### REQUIRED ACTION
Repeat every line of the data exactly, but not the pictures.

★ ★ ★

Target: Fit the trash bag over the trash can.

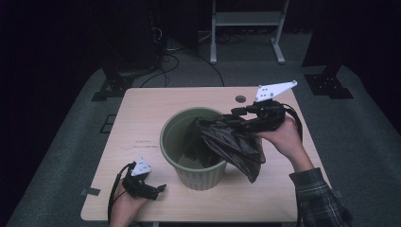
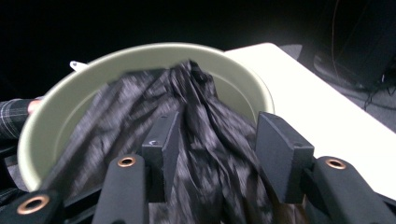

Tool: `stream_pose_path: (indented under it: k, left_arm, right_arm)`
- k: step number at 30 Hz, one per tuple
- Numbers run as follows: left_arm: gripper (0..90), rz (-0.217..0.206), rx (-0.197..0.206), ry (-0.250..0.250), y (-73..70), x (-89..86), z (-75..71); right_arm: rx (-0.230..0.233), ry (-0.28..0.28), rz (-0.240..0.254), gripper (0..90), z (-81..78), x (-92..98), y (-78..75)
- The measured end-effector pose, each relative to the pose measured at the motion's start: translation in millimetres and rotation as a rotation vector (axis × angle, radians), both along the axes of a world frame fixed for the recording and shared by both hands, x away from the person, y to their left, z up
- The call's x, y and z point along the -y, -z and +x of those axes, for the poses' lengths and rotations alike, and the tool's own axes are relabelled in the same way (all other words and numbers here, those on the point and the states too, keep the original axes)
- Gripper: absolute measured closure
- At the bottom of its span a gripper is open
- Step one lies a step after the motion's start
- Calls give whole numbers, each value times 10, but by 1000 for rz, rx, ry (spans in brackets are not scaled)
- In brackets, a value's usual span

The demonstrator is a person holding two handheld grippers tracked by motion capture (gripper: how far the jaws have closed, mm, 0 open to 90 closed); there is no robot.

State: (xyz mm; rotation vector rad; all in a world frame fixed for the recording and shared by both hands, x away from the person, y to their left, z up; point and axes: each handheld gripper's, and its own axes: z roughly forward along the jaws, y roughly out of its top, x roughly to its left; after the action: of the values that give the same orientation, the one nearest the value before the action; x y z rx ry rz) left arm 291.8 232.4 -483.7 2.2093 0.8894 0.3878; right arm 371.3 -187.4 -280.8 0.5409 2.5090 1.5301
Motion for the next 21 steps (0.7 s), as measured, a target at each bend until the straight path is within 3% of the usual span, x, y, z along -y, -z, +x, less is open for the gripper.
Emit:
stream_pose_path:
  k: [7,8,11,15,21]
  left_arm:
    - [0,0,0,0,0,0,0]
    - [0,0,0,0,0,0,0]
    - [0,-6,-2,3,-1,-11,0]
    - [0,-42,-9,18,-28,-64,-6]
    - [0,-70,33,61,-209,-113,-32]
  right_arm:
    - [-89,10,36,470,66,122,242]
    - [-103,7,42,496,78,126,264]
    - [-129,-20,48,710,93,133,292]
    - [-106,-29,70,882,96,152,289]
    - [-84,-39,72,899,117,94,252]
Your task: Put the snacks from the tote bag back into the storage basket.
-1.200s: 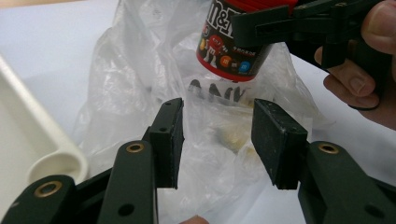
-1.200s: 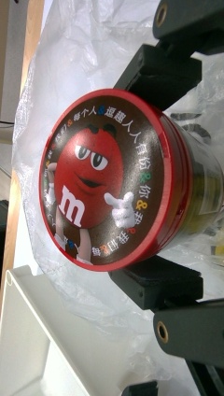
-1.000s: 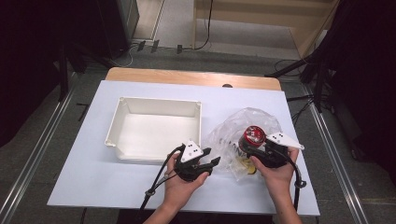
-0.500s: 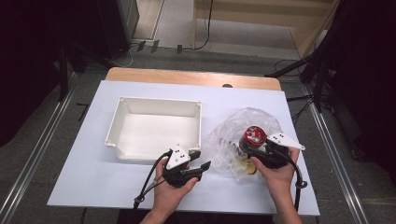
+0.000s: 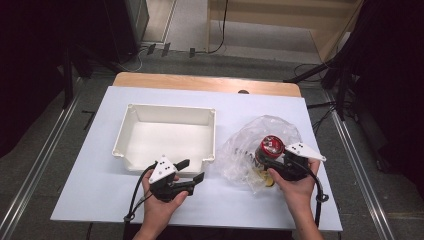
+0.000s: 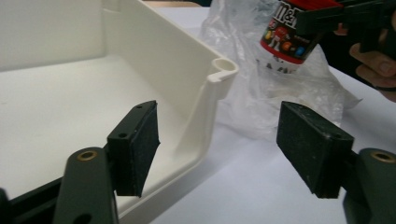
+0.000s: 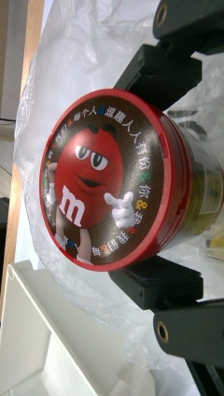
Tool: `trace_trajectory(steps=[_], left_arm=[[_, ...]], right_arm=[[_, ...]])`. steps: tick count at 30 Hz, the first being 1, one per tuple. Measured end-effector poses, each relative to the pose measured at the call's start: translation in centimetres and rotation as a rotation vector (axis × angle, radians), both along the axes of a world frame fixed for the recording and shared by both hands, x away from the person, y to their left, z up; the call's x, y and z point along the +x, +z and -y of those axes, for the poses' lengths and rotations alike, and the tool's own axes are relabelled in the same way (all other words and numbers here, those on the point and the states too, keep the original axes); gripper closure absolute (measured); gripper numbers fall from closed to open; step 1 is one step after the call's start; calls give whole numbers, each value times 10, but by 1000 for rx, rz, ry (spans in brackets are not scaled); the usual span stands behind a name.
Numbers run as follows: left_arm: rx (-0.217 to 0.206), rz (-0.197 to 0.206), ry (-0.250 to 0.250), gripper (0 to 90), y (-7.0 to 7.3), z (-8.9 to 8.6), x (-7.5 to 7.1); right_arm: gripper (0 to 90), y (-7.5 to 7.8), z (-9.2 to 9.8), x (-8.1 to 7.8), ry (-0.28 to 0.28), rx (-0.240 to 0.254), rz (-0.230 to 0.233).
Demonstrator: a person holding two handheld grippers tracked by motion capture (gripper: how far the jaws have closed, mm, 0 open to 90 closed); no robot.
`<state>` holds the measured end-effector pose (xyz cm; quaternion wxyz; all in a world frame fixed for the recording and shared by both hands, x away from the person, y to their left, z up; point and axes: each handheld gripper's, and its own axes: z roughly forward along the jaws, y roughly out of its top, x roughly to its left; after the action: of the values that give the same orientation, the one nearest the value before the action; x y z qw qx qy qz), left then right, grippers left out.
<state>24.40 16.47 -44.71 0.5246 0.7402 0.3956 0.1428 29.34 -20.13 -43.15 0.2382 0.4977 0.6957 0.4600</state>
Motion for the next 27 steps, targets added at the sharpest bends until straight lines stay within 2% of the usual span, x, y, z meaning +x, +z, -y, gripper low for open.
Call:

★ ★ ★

### RESULT OF THIS TASK
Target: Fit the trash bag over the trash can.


Tool: `stream_pose_path: (indented under it: k, left_arm, right_arm)`
- k: step number at 30 Hz, one per tuple
- Numbers run as follows: left_arm: gripper (0..90), rz (-0.217..0.206), rx (-0.197..0.206), ry (-0.250..0.250), y (-73..70), x (-89..86), z (-75..71); right_arm: rx (-0.230..0.233), ry (-0.28..0.28), rz (-0.240..0.254), gripper (0..90), z (-81..78), x (-92..98), y (-78..75)
- The measured end-effector pose, each relative to the pose measured at the motion's start: translation in millimetres and rotation as a rotation vector (axis × angle, radians), both along the axes of a world frame fixed for the recording and shared by both hands, x away from the person, y to their left, z up
- The call's x, y and z point along the -y, -z and +x of those axes, for the poses' lengths and rotations alike, and the tool's own axes are relabelled in the same way (all other words and numbers here, those on the point and the states too, keep the original axes)
- Gripper: absolute measured closure
- At the bottom of its span a gripper is open
- Step one lies a step after the motion's start
- Calls give whole numbers, each value times 10, but by 1000 for rz, rx, ry (spans in brackets are not scaled)
- In brackets, a value's usual span

The demonstrator is a person holding two handheld grippers tracked by motion capture (gripper: how far the jaws have closed, mm, 0 open to 90 closed); there is no robot.

State: (xyz mm; rotation vector rad; all in a world frame fixed for the recording and shared by both hands, x away from the person, y to their left, z up; point and axes: each handheld gripper's, and its own axes: z roughly forward along the jaws, y roughly out of its top, x roughly to its left; after the action: of the values that give the same orientation, the one nearest the value before the action; x y z rx ry rz) left arm 291.8 232.4 -483.7 2.2093 0.8894 0.3878; right arm 371.3 -187.4 -280.8 0.5409 2.5090 1.5301
Motion for the next 21 steps (0.7 s), as measured, a target at each bend until the straight path is within 3% of the usual span, x, y, z along -y, -z, +x, less is open for the gripper.
Emit:
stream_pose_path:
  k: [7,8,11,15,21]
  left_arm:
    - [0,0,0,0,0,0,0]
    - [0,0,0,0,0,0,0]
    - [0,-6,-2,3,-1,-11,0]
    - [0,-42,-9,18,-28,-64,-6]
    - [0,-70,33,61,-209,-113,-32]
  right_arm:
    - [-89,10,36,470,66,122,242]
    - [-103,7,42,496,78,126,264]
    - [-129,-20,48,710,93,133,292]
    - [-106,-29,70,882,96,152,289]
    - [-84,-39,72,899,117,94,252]
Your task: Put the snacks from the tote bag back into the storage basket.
-1.200s: 
-1.200s: 
-1.000s: 
-0.500s: 
+0.000s: 
+0.000s: 
+0.000s: 
Tool: `trace_trajectory(steps=[_], left_arm=[[_, ...]], right_arm=[[_, ...]])`. steps: tick count at 30 Hz, the first being 1, one per tuple. Measured end-effector poses, each relative to the pose measured at the call's start: translation in centimetres and rotation as a rotation vector (axis × angle, radians), both along the axes of a world frame fixed for the recording and shared by both hands, x away from the person, y to their left, z up; the call's x, y and z point along the +x, +z and -y of those axes, for the poses' lengths and rotations alike, and the tool's own axes are relabelled in the same way (all other words and numbers here, those on the point and the states too, keep the original axes); gripper closure absolute (measured); gripper numbers fall from closed to open; step 1 is one step after the call's start; calls give whole numbers, each value times 10, but by 1000 for rx, rz, ry (spans in brackets are not scaled); the usual span stands behind a name.
Numbers run as follows: left_arm: rx (-0.217 to 0.206), rz (-0.197 to 0.206), ry (-0.250 to 0.250), gripper (0 to 90), y (-7.0 to 7.3), z (-8.9 to 8.6), x (-7.5 to 7.1); right_arm: gripper (0 to 90), y (-7.5 to 7.8), z (-9.2 to 9.8), x (-8.1 to 7.8), ry (-0.28 to 0.28), rx (-0.240 to 0.254), rz (-0.230 to 0.233).
Demonstrator: a person holding two handheld grippers tracked by motion capture (gripper: how far the jaws have closed, mm, 0 open to 90 closed); no robot.
`<state>` holds the measured end-effector pose (xyz cm; quaternion wxyz; all in a world frame fixed for the recording and shared by both hands, x away from the person, y to their left, z up; point and axes: each handheld gripper's, and its own axes: z roughly forward along the jaws, y roughly out of its top, x roughly to its left; after the action: of the values that give the same orientation, the one nearest the value before the action; x y z qw qx qy qz), left then right, grippers left out.
<state>24.40 16.47 -44.71 0.5246 0.7402 0.3956 0.1428 29.34 -20.13 -43.15 0.2382 0.4977 0.6957 0.4600</state>
Motion for the next 27 steps, targets added at the sharpest bends until straight lines stay within 2% of the usual span, x, y, z meaning +x, +z, -y, gripper low for open.
Call:

The required output has been given.